Como afirmava Figueiredo Dias, Direito Penal Português, As Consequências Jurídicas do Crime, 1993, § 515, p. 341, face ao artigo 48.º, n.º 1, do Código Penal de 1982, não se trata de mera «faculdade» em sentido técnico-jurídico, antes de um poder estritamente vinculado e portanto, nesta acepção, de um poder-dever.
Maia Gonçalves, no Código Penal Português Anotado, 8.ª ed., 1995, p. 314, afirmava: «Trata-se de um poder-dever, ou seja de um poder vinculado do julgador, que terá que decretar a suspensão da execução da pena, na modalidade que se afigurar mais conveniente para a realização das finalidades da punição, sempre que se verifiquem os apontados pressupostos.»
O Supremo Tribunal de Justiça tem vindo a entender, de forma pacífica, tratar-se a suspensão da execução de um poder-dever, de um poder vinculado do julgador, tendo o tribunal sempre de fundamentar, especificadamente, quer a concessão quer a denegação da suspensão.”
Concluindo, ao nada consignar sobre esta matéria o acórdão recorrido incorreu em omissão de pronuncia, estando ferido de nulidade nos termos do disposto no artigo 379º, nº 1 al. c) do Código de Processo Penal.
Tal circunstância, que leva também à procedência do recurso, implica que o processo volte ao Tribunal da Relação de Lisboa para conhecimento daquela possibilidade de suspensão de execução da pena.
IV – Decisão
Pelo exposto, julga-se o recurso procedente e, declarando-se nulo o acórdão recorrido, determina-se a baixa dos autos ao Tribunal da Relação de Lisboa para adequado cumprimento do acórdão deste Supremo Tribunal de Justiça de 21 de maio de 2024.
Sem custas
Supremo Tribunal de Justiça, d.s. certificada
(Processado e revisto pelo relator - artigo 94º, nº 2 do Código de Processo Penal)
Celso Manata (Relator)
Jorge Bravo (1º Adjunto)
Antero Luís (2º Adjunto)
_______________
1. Convenção sobre a Transferência de Pessoas Condenadas entre os Estados Membros da Comunidade dos Países de Língua Portuguesa, assinada na Praia, em 23 de Novembro de 2005 aprovada por Resol. da AR n.º 48/2008, de 15.9, e art.s. 95º a 103º, 114º a 116º e 122º a 125º, da Lei 144/99.

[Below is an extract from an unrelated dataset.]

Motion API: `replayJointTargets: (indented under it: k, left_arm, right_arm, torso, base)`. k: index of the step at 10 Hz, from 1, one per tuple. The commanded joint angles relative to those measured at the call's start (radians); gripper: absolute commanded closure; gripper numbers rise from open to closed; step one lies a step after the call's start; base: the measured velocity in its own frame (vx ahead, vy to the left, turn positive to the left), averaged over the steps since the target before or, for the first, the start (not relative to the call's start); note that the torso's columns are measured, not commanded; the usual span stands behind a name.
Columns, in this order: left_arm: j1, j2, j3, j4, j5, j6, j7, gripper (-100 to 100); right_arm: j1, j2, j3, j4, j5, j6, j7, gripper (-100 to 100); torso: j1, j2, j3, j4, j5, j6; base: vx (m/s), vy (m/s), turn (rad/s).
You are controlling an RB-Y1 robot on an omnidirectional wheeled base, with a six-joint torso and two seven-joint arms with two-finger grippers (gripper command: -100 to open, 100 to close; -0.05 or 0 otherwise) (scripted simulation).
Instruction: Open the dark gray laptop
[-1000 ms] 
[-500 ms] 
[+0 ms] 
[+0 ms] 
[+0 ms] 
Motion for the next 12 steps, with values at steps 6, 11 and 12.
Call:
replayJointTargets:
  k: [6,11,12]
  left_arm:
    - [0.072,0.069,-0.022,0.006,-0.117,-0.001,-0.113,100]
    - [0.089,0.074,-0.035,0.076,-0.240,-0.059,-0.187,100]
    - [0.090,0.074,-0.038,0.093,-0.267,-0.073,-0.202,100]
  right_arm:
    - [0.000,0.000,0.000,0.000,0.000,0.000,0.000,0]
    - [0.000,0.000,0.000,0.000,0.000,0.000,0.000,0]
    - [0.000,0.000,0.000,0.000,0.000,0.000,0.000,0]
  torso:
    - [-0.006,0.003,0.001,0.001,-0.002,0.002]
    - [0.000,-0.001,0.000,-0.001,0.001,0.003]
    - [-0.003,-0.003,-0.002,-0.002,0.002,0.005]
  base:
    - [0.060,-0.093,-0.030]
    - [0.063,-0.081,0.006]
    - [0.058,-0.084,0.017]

2. Acórdão do Supremo Tribunal de Justiça de 25.2.2010, no proc. 42/10.8YFLSB, em www.dgsi.pt.
3. Como se afirma no acórdão do Supremo Tribunal de Justiça de 13.1.2022, no proc. 90/17.7GBFND.C2.S1.
4. Neste sentido, Germano Marques da Silva, Curso de Processo Penal, III, 2ª edição, Editorial Verbo, pág. 335; Simas Santos e Leal Henriques, Recursos em Processo Penal, 6ª edição, Edições Rei dos Livros, pág. 103, Ac. do STJ de 28/04/1999, CJ/STJ, 1999, Tomo 2, pág. 196 e Ac. do Pleno do STJ nº 7/95, de 19/10/1995, DR I Série A, de 28/12/1995.
5. Lei 38/87, de 23 de dezembro.
6. Lei 21/85, de 30 de julho, na redação da Lei 9/2011 de 12 de abril
7. Ac. do STJ de 23 de fevereiro de 2023 – Proc. 1626/21.4YRLSB.S1 in www.dgsi.pt
8. “Cooperação Judiciária em Matéria Penal (Comentários), Aequitas/Editorial Notícias, 1992, págs. 155 e ss.